High Nitrate Concentrations in Some Midwest United States Streams in 2013 after the 2012 Drought

Nitrogen sources in the Mississippi River basin have been linked to degradation of stream ecology and to Gulf of Mexico hypoxia. In 2013, the USGS and the USEPA characterized water quality stressors and ecological conditions in 100 wadeable streams across the midwestern United States. Wet conditions in 2013 followed a severe drought in 2012, a weather pattern associated with elevated nitrogen concentrations and loads in streams. Nitrate concentrations during the May to August 2013 sampling period ranged from <0.04 to 41.8 mg L −1 as N (mean, 5.31 mg L −1 ). Observed mean May to June nitrate concentrations at the 100 sites were compared with May to June concentrations predicted from a regression model developed using historical nitrate data. Observed concentrations for 17 sites, centered on Iowa and southern Minnesota, were outside the 95% confidence interval of the regression‐predicted mean, indicating that they were anomalously high. The sites with a nitrate anomaly had significantly higher May to June nitrate concentrations than sites without an anomaly (means, 19.8 and 3.6 mg L −1 , respectively) and had higher antecedent precipitation indices, a measure of the departure from normal precipitation, in 2012 and 2013. Correlations between nitrate concentrations and watershed characteristics and nitrogen and oxygen isotopes of nitrate indicated that fertilizer and manure used in crop production, principally corn, were the dominant sources of nitrate.
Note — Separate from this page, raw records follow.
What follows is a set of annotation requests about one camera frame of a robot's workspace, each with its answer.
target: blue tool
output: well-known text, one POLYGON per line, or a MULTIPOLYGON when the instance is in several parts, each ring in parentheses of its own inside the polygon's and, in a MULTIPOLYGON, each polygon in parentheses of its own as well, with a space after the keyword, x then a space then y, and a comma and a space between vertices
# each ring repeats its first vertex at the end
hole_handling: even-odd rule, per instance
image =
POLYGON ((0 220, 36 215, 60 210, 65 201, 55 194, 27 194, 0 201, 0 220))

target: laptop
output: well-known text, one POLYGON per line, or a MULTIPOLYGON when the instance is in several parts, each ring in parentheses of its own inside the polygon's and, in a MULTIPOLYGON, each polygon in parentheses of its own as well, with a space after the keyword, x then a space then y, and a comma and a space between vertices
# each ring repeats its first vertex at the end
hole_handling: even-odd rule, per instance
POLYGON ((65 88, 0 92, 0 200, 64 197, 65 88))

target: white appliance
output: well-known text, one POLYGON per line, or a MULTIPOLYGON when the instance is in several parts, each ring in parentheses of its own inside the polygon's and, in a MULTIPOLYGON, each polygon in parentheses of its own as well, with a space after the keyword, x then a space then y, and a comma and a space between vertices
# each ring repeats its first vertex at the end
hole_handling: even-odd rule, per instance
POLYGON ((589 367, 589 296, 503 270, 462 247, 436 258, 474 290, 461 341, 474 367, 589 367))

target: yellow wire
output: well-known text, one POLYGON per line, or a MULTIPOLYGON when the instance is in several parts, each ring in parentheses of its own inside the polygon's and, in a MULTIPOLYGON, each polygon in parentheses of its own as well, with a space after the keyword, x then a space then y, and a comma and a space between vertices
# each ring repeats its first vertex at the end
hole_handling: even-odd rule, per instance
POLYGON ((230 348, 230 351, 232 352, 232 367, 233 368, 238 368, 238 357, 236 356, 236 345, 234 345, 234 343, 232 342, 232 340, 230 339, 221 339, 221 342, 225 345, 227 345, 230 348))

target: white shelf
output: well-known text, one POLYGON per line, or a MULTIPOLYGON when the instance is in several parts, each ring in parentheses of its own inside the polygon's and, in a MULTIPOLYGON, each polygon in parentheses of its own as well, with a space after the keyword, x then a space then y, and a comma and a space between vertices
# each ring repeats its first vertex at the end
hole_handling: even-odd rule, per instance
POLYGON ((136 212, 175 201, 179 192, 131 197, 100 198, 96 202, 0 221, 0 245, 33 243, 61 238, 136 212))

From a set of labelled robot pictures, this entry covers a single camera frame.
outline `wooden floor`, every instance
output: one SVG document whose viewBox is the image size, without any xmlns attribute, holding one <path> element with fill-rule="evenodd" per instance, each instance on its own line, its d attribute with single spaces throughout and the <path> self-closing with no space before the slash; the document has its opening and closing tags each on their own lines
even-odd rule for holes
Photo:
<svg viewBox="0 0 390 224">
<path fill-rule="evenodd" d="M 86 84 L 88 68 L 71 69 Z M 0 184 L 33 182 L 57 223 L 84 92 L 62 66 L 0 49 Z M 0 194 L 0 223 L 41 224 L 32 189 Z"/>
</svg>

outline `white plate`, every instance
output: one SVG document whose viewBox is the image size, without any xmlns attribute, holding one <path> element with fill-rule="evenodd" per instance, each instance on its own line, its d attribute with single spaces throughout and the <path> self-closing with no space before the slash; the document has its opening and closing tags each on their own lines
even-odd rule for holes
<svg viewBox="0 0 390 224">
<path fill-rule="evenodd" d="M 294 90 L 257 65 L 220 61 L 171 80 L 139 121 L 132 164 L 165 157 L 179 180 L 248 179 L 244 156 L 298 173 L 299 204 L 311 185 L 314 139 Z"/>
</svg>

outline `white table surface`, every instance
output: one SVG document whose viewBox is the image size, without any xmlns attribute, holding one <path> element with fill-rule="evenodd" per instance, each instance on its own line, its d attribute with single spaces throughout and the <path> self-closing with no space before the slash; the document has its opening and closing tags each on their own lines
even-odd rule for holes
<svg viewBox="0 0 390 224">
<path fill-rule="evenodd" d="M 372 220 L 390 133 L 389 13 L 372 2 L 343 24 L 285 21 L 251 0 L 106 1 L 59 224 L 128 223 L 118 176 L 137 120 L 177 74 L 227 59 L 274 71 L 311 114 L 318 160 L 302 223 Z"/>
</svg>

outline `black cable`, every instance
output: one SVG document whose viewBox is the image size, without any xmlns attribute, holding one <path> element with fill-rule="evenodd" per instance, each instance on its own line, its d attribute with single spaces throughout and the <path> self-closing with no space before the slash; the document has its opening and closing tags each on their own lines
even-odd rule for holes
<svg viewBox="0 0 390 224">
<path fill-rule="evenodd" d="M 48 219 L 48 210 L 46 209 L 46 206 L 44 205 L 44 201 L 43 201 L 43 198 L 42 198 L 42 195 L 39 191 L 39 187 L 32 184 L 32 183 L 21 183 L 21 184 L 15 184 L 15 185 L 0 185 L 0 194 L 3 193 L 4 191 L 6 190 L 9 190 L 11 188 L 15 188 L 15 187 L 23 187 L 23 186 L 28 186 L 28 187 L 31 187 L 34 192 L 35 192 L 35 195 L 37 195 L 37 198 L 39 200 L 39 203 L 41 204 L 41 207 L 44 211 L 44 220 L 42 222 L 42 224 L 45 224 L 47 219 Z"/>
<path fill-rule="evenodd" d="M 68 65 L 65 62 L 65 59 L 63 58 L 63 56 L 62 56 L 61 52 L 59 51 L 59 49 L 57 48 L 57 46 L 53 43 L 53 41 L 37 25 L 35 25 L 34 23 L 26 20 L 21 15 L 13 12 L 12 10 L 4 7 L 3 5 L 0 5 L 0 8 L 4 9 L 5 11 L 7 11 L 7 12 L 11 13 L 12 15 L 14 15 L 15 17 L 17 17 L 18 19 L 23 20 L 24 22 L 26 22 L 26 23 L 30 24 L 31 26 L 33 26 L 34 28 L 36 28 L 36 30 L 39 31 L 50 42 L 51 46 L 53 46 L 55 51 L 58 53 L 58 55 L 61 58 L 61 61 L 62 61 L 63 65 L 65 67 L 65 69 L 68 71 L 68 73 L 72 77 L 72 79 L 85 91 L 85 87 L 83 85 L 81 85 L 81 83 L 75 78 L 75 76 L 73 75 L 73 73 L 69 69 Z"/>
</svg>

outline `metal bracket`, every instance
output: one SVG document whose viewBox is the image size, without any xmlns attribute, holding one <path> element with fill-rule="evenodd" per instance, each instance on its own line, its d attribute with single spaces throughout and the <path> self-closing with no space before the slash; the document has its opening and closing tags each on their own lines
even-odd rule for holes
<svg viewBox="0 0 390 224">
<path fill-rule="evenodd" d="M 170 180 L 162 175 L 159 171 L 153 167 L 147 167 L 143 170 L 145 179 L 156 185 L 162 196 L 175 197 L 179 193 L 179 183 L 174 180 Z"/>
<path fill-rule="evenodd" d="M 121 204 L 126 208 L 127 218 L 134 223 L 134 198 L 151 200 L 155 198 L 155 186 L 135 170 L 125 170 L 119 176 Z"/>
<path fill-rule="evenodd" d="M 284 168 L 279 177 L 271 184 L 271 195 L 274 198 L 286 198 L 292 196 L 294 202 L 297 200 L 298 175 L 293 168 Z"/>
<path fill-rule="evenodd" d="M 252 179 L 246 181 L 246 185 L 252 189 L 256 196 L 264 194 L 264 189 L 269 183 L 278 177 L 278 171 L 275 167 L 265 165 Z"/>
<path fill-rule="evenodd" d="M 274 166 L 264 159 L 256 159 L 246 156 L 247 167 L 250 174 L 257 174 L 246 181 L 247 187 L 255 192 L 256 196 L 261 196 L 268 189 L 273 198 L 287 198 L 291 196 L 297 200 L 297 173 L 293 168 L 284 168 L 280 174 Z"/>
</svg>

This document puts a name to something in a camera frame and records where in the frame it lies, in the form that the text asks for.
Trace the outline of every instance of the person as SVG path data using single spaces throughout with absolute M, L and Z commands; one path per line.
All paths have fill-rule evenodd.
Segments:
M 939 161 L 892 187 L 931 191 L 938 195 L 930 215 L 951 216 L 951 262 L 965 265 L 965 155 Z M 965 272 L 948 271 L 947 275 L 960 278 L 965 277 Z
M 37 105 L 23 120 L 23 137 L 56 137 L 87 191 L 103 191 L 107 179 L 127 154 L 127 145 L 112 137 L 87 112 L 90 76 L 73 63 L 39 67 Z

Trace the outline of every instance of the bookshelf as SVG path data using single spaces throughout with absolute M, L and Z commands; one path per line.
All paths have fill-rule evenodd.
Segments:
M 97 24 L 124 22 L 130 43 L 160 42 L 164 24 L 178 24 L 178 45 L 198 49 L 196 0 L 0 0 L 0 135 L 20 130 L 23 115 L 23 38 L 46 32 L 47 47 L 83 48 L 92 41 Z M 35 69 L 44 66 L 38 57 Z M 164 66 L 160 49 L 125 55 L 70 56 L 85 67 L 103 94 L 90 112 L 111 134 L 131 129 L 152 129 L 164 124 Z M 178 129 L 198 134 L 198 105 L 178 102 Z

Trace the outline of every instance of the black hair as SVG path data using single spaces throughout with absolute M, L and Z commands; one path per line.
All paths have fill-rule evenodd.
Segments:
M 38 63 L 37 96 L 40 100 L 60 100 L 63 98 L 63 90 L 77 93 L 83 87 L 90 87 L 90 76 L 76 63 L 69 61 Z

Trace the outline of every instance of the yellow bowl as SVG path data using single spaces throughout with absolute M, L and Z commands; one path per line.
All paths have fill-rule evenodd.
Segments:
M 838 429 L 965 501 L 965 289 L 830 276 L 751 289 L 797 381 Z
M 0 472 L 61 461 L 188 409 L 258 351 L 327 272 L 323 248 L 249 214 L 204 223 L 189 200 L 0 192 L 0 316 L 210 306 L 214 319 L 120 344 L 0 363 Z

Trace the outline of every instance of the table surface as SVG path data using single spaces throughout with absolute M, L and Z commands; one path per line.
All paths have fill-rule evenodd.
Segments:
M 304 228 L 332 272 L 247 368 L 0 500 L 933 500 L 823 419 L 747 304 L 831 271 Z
The anomalously high nitrate levels in parts of the Midwest in 2013 coincide with reported higher‐than‐normal nitrate loads in the Mississippi River. Core Ideas Multiyear precipitation patterns can affect nitrate loading to streams. Anomalously high nitrate concentrations in 2013 in some streams followed the 2012 drought. Nitrate correlated to nitrogen fertilizer applications and multiyear precipitation patterns. High nitrate in small Midwest streams in 2013 coincides with high loading in the Mississippi River.